Task details: A complete answer includes every line below with the word "above".

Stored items

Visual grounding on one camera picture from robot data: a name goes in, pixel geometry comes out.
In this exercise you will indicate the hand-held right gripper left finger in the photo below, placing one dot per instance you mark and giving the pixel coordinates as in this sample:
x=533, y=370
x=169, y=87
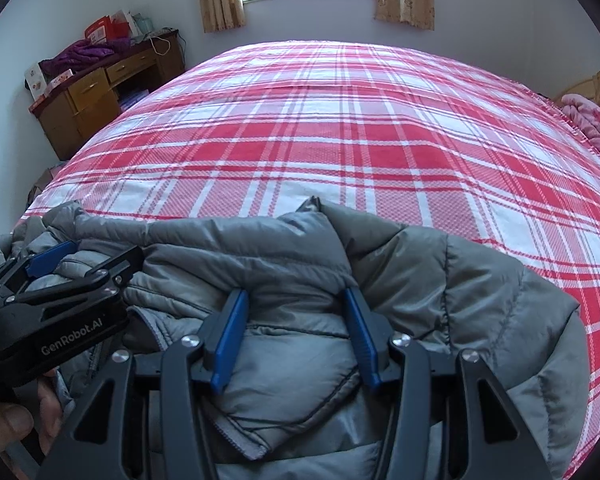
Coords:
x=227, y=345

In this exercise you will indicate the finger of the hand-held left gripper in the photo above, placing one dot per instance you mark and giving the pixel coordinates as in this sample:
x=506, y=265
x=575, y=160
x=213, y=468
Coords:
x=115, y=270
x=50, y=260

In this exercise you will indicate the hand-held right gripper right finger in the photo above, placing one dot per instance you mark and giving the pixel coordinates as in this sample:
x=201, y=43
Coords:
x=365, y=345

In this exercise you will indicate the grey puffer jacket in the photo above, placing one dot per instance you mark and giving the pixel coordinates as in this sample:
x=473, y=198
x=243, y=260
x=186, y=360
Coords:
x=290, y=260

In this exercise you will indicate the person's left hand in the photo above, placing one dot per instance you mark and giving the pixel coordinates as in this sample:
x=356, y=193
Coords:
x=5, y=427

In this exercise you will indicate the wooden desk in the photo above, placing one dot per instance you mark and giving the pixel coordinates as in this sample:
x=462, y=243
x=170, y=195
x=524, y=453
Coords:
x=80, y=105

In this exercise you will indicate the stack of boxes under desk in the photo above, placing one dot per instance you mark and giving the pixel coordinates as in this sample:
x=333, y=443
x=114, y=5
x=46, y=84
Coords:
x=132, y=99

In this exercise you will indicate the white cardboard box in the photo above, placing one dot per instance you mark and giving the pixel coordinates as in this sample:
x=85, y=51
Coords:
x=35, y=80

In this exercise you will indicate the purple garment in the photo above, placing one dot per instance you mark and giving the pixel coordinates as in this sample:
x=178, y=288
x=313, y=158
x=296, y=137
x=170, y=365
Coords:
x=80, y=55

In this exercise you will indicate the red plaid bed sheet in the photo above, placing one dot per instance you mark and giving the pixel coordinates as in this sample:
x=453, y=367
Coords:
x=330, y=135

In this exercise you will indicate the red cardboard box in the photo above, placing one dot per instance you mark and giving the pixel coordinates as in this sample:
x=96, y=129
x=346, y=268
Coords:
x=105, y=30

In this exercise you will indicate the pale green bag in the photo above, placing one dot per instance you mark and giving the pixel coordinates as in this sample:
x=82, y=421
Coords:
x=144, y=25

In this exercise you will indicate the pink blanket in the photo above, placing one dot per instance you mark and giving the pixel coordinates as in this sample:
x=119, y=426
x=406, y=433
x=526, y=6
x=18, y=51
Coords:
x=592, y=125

...

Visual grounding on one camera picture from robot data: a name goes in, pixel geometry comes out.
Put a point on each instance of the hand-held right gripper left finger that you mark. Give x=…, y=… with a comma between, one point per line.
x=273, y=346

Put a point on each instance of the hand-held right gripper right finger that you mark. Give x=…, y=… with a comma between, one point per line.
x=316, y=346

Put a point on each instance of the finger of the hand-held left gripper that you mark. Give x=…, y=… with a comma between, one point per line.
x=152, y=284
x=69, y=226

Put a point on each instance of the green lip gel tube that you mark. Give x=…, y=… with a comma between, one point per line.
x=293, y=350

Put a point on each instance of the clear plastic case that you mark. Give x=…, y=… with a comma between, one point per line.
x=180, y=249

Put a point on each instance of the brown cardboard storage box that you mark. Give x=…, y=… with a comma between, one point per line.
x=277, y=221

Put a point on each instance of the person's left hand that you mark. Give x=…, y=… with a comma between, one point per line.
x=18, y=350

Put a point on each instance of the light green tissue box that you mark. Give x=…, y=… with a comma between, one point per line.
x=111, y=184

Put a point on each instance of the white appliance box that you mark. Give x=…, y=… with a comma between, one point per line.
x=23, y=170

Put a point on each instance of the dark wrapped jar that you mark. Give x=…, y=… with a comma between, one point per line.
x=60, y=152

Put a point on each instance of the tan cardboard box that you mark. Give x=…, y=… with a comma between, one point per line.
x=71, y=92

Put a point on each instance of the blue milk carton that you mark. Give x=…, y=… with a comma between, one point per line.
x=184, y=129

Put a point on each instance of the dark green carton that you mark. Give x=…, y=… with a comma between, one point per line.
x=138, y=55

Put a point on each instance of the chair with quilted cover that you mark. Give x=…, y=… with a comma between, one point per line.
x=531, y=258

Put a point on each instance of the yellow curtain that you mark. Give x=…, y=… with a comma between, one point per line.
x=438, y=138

==

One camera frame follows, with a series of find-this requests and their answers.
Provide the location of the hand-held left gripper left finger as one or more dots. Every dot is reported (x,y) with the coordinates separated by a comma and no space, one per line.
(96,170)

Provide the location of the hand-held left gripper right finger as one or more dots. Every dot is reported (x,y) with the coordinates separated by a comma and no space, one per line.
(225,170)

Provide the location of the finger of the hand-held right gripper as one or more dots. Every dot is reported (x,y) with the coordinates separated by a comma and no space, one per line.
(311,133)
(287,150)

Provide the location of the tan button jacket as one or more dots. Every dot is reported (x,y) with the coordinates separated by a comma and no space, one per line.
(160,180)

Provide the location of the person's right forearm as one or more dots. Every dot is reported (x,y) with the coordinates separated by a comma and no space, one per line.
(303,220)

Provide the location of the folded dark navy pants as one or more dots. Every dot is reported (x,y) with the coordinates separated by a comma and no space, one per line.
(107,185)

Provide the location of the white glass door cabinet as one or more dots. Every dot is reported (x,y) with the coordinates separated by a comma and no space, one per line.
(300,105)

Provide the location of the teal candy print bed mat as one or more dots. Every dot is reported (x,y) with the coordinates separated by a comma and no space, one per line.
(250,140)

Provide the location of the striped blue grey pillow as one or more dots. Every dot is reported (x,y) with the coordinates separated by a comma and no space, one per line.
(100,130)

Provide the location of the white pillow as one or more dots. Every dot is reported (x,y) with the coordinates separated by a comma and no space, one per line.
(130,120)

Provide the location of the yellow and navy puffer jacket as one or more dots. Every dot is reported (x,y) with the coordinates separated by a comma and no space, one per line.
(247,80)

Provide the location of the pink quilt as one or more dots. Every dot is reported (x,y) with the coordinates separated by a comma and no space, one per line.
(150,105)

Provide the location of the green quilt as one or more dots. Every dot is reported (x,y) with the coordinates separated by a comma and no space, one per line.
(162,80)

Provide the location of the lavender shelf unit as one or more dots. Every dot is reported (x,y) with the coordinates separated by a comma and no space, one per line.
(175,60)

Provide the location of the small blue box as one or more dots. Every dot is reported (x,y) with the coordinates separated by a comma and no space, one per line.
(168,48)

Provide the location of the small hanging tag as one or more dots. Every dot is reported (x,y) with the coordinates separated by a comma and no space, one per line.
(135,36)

Exercise solution:
In this exercise you will indicate the finger of the hand-held left gripper in the photo above, placing one dot per instance you mark and giving the pixel coordinates as in this sample:
In this exercise you will indicate the hand-held right gripper right finger in the photo above, placing one dot per instance you mark and giving the pixel coordinates as in this sample:
In this exercise you will indicate the grey puffer jacket in the photo above, placing one dot per instance you mark and giving the pixel coordinates as in this sample:
In this exercise you will indicate the person's left hand in the photo above, placing one dot per instance you mark and giving the pixel coordinates as in this sample:
In this exercise you will indicate the wooden desk in the photo above, placing one dot per instance you mark and giving the pixel coordinates as in this sample:
In this exercise you will indicate the stack of boxes under desk in the photo above, placing one dot per instance you mark and giving the pixel coordinates as in this sample:
In this exercise you will indicate the white cardboard box in the photo above, placing one dot per instance you mark and giving the pixel coordinates as in this sample:
In this exercise you will indicate the purple garment in the photo above, placing one dot per instance you mark and giving the pixel coordinates as in this sample:
In this exercise you will indicate the red plaid bed sheet in the photo above, placing one dot per instance you mark and giving the pixel coordinates as in this sample:
In this exercise you will indicate the red cardboard box in the photo above, placing one dot per instance you mark and giving the pixel coordinates as in this sample:
In this exercise you will indicate the pale green bag in the photo above, placing one dot per instance you mark and giving the pixel coordinates as in this sample:
In this exercise you will indicate the pink blanket in the photo above, placing one dot per instance you mark and giving the pixel coordinates as in this sample:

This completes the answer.